Step 1: Look at fabric collections.
Major fabric tradeshows usually take place around the same time as the fashion weeks (except they are showing fabrics for the following fashion week.) This means that right smack in the middle of the shows, designers are already doing research for the fabrics for their next collections! The tradeshows feature most of the large fabric suppliers, they each build a stand and designers can visit them and go through the collections, which will be large swatches of fabrics. The designers will choose the fabrics they are interested in, and make a sample order.
Some brands will work with fabric manufacturers every season, so instead of seeing them at a tradeshow (which is a busy, dusty hellhole), their agent or representative will come to their offices. This is the same deal as the tradeshow, they will bring samples of their new collections, and the design team will choose which ones they are interested in. Samples will follow.

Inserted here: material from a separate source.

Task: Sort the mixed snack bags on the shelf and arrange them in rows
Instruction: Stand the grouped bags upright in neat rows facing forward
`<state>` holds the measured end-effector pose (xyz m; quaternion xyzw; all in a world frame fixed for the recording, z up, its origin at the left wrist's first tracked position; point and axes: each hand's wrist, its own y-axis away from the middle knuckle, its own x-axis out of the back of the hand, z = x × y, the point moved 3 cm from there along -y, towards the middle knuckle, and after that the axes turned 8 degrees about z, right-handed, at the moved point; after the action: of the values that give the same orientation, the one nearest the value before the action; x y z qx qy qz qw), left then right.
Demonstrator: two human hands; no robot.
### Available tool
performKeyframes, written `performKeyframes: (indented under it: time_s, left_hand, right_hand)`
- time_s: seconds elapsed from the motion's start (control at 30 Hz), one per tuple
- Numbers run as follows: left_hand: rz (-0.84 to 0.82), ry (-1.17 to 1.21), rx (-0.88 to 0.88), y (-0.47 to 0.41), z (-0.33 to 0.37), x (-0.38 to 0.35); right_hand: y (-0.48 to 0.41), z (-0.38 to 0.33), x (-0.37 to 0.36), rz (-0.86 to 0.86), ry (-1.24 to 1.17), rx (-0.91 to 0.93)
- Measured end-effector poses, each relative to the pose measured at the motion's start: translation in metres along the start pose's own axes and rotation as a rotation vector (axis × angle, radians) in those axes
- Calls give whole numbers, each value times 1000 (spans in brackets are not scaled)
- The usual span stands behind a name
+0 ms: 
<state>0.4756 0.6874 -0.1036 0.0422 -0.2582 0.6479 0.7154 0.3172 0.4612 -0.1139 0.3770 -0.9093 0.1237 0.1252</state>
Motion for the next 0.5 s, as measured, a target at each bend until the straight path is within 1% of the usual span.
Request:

Step 2: Narrow the selection.
Designers will receive the samples (sometimes called hangers) and will start to narrow down their selection of fabrics. Say for example, a company needs 15 tailoring fabrics in their collection, they might choose twenty, and do a feasibility test to see which ones work the best. They will order some sample metres of the fabrics (this will be in whatever colour the manufacturer has available) and make up a few garments to test the fabric. The garments will most likely be shapes from a previous season, as they haven’t started to design the new season yet. Let’s say they are looking at a wool tweed, they may choose to make a blazer from last season, to see if they like the drape, feel, and look of this tweed. In doing this, the designers will get a chance to see several of the fabrics in “action.” They will then make a final selection of fabrics for the collection.